● EXERCISE GOAL
Note the line where "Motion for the" appears in the data below; write it out exactly, along with every line that comes after it to the end.

● INFORMATION PROVIDED
※
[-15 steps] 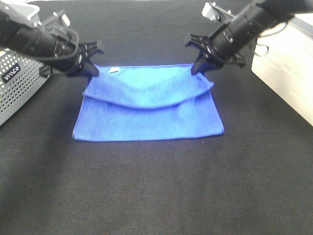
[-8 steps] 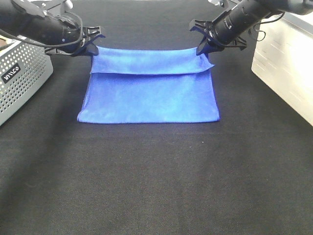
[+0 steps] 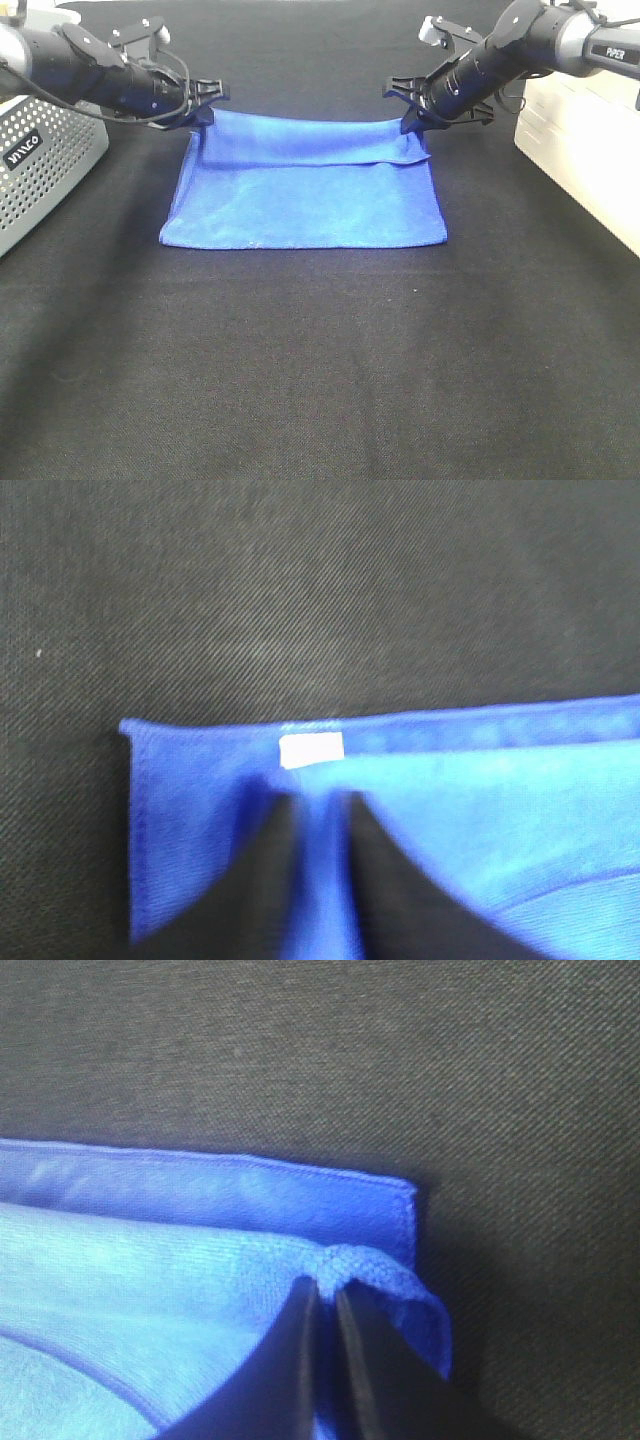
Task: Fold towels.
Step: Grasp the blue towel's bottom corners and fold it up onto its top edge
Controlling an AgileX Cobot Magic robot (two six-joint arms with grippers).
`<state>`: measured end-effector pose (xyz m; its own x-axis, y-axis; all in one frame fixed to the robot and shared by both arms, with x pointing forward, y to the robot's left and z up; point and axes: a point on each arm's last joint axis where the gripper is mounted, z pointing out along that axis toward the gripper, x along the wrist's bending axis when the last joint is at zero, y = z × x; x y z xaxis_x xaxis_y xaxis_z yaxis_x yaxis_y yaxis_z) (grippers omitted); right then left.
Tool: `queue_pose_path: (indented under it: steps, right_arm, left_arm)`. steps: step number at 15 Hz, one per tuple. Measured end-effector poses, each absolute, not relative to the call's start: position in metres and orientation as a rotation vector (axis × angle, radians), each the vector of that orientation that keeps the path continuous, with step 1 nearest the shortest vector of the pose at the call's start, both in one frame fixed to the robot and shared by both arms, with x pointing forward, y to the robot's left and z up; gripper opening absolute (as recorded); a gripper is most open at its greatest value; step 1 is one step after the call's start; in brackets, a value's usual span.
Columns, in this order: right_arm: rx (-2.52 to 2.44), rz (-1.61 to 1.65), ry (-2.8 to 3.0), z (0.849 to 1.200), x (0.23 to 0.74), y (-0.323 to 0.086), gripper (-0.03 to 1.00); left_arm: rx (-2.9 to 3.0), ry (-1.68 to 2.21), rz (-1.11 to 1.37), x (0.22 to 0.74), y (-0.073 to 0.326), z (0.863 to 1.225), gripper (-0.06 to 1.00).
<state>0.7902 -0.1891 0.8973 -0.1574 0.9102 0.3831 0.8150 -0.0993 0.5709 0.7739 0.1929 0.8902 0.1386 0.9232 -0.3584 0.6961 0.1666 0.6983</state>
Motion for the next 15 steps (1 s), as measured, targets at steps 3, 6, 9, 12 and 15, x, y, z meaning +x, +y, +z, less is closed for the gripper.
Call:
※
● YOUR SOLUTION
Motion for the next 15 steps (1 s), as measured, targets at steps 3, 6, 9, 12 and 15, x, y, z meaning +x, +y, +z, less is closed for the gripper.
Call:

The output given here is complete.